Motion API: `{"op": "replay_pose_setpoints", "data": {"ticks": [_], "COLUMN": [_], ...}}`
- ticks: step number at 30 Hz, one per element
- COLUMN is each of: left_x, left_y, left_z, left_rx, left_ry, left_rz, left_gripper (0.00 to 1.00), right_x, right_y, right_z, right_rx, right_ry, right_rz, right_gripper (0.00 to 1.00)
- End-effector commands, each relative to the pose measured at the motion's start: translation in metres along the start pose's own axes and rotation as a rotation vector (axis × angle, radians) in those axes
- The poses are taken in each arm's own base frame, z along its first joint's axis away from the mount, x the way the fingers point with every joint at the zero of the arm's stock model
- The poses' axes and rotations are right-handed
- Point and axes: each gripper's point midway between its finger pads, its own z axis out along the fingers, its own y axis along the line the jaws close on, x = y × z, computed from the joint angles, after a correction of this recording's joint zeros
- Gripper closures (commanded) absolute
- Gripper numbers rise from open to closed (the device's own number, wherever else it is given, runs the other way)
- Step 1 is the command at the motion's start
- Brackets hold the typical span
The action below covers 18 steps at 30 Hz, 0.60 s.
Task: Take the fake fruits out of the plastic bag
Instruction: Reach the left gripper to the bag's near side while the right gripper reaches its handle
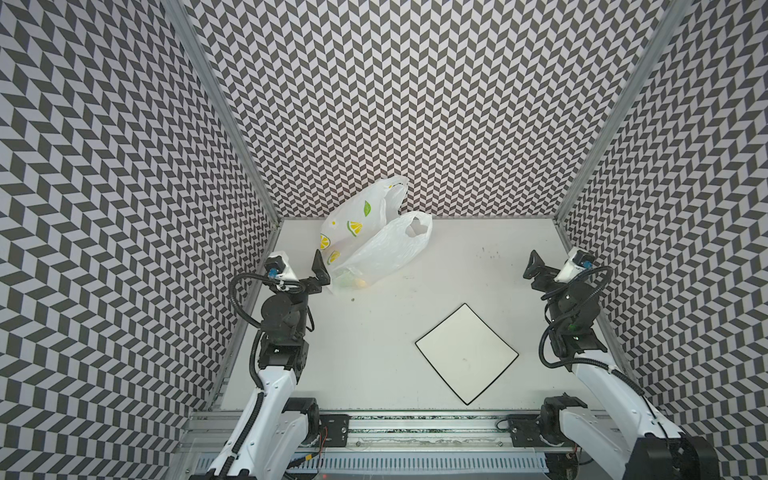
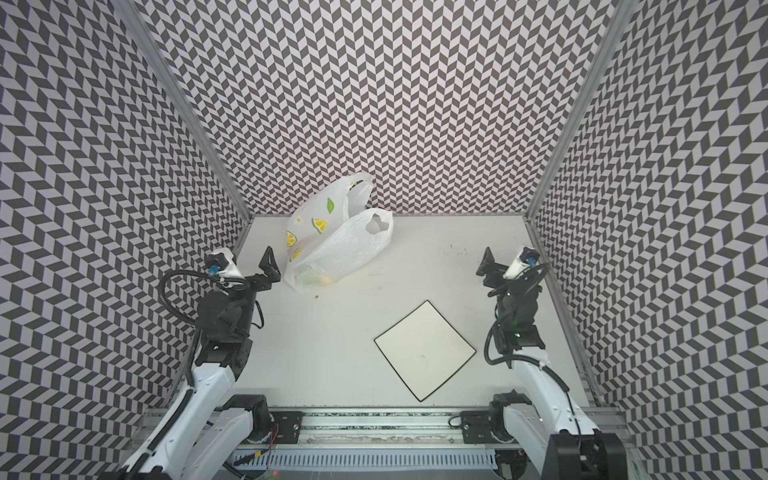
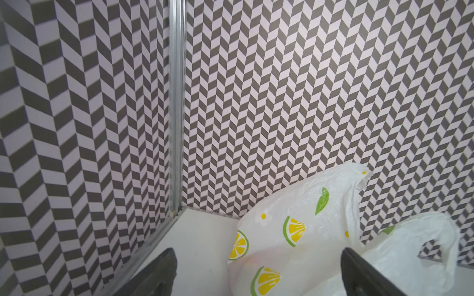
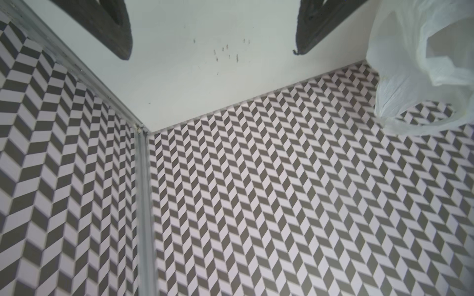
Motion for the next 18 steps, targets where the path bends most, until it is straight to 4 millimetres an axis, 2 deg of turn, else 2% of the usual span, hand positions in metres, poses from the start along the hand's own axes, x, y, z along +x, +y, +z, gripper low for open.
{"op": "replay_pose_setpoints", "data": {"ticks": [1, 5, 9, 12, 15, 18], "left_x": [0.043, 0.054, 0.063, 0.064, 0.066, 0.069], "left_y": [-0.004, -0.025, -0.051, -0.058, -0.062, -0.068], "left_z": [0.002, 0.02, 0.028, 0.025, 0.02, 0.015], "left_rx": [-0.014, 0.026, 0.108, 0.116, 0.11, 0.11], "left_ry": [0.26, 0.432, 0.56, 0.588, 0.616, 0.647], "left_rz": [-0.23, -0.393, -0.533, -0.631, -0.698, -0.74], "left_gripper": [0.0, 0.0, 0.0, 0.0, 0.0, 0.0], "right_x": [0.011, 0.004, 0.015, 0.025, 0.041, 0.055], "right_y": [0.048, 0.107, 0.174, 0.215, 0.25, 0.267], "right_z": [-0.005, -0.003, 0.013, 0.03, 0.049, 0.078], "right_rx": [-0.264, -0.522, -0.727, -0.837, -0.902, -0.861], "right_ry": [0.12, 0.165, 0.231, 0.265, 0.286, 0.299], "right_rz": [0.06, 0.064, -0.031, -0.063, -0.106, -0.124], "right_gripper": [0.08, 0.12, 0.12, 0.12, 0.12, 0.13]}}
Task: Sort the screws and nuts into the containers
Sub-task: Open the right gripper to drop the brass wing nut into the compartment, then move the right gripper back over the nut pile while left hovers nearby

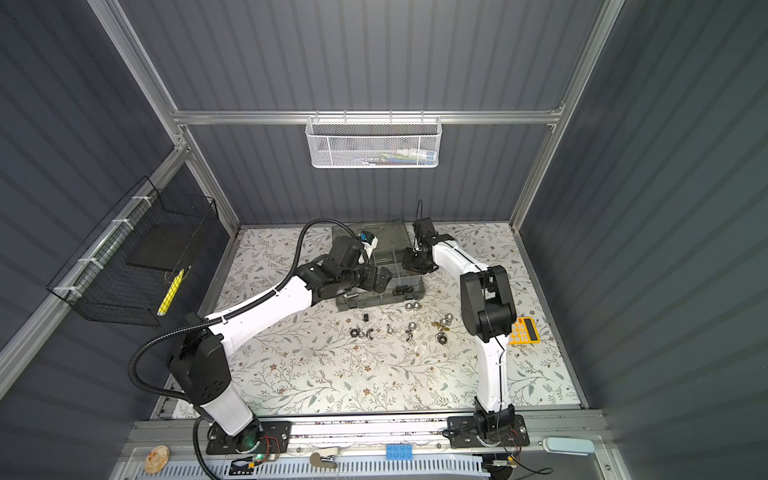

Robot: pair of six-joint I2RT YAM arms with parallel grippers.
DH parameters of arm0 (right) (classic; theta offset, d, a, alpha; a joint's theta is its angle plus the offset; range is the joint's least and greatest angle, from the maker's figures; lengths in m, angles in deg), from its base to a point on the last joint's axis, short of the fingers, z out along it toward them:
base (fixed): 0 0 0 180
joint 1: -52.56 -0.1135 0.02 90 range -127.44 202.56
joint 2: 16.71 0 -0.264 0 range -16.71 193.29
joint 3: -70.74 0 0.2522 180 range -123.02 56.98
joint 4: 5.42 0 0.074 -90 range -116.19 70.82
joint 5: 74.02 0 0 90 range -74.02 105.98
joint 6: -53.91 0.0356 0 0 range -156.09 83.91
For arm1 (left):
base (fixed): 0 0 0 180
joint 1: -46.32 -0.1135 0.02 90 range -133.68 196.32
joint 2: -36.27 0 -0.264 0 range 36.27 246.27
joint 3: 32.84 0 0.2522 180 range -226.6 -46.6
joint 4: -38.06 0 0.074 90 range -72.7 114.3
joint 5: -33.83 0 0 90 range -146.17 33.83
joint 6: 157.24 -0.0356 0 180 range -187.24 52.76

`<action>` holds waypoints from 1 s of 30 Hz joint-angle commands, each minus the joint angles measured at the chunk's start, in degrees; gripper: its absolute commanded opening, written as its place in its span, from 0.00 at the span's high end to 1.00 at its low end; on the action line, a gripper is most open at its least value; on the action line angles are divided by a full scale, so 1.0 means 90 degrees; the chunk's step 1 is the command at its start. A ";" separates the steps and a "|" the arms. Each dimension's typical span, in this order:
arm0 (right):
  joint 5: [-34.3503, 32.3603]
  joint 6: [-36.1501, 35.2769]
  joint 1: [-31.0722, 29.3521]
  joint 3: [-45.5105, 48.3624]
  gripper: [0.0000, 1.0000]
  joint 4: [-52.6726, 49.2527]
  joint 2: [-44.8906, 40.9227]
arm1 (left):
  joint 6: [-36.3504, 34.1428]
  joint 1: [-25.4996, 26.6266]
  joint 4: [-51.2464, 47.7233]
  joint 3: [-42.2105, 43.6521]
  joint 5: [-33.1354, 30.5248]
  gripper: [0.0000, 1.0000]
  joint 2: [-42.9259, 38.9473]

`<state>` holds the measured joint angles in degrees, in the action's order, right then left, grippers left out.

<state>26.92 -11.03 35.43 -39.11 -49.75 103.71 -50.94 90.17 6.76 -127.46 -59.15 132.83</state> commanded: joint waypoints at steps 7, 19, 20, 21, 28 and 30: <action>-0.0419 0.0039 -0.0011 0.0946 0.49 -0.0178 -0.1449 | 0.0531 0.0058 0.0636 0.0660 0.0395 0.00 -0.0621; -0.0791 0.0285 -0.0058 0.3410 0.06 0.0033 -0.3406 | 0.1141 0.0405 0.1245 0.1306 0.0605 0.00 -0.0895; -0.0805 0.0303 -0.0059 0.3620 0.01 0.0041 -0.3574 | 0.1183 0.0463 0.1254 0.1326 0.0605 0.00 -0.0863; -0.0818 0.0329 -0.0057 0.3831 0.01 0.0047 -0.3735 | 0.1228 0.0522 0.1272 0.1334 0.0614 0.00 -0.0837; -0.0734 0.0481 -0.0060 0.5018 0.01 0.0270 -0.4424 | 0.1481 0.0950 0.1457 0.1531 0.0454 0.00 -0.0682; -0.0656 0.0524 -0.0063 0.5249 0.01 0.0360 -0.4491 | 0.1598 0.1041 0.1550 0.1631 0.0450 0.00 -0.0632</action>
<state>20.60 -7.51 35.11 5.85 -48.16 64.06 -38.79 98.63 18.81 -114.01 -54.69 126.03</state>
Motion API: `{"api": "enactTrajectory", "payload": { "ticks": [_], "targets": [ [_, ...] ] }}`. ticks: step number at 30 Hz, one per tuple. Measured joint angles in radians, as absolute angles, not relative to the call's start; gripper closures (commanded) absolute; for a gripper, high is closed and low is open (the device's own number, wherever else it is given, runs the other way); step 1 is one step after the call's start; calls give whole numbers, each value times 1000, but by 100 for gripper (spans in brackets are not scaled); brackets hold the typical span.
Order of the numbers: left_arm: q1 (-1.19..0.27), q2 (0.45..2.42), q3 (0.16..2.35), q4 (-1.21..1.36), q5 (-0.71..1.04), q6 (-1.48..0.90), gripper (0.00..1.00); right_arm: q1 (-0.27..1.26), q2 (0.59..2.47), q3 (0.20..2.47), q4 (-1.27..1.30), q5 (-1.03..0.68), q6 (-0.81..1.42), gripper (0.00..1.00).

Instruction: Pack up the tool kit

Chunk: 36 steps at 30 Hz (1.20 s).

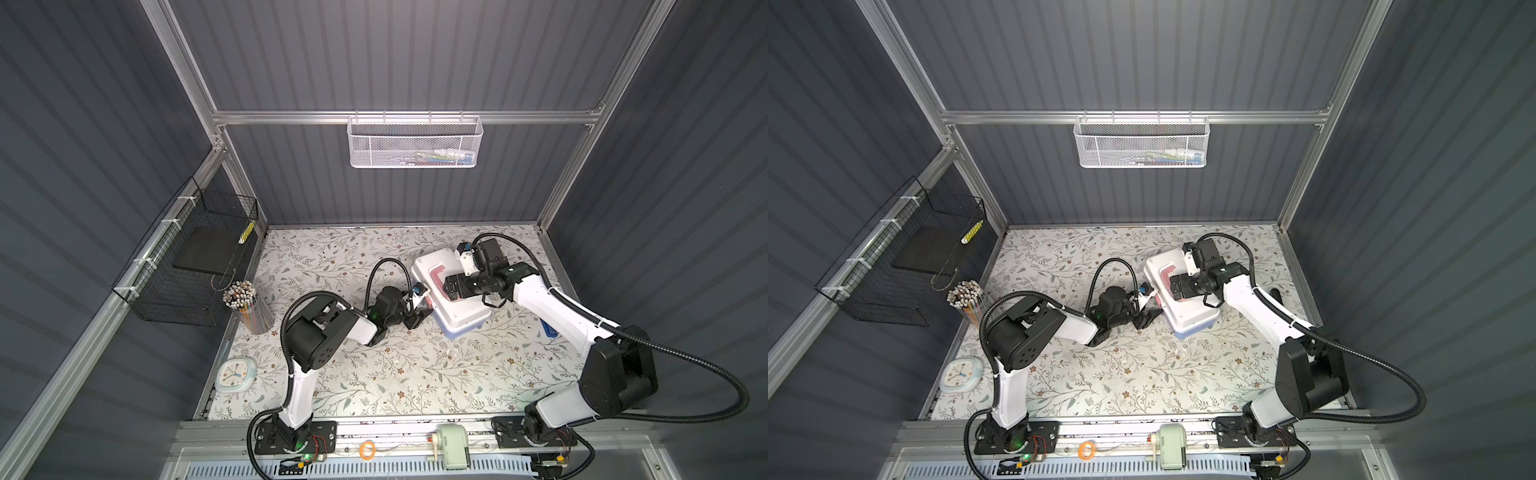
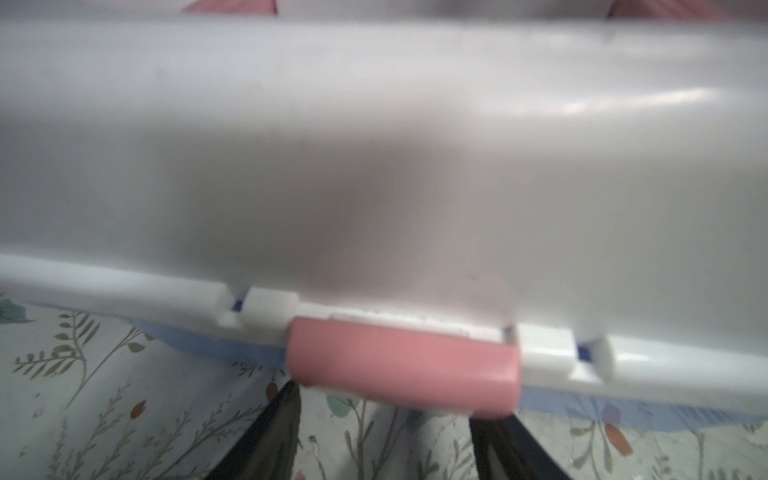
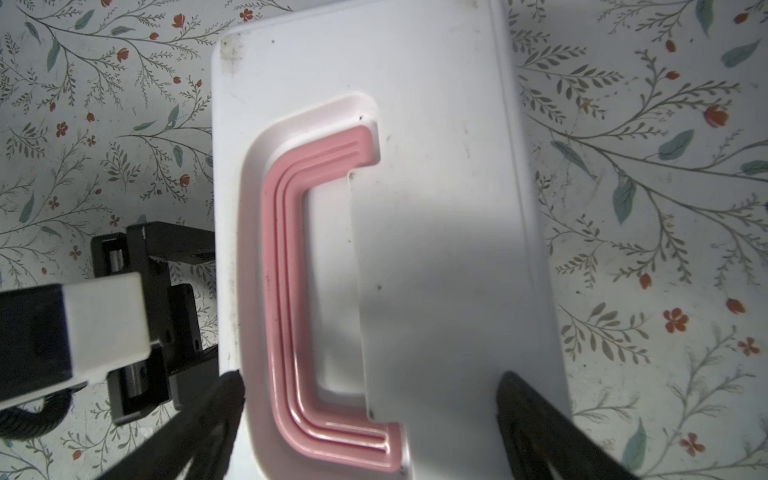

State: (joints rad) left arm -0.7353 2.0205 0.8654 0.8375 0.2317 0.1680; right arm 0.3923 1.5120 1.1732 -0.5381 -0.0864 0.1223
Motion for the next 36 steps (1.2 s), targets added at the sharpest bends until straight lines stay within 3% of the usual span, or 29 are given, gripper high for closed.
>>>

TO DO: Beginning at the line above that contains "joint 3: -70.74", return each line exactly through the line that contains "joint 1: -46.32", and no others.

RESPONSE TO THIS EXERCISE:
joint 3: -70.74 0 0.2522 180 range -123.02 56.98
joint 4: 5.42 0 0.074 -90 range -116.19 70.82
joint 5: 74.02 0 0 90 range -74.02 105.98
joint 6: -53.91 0.0356 0 0 range -156.09 83.91
For arm1 (left):
base (fixed): 0 0 0 180
joint 1: -46.32 -0.1135 0.02 90 range -133.68 196.32

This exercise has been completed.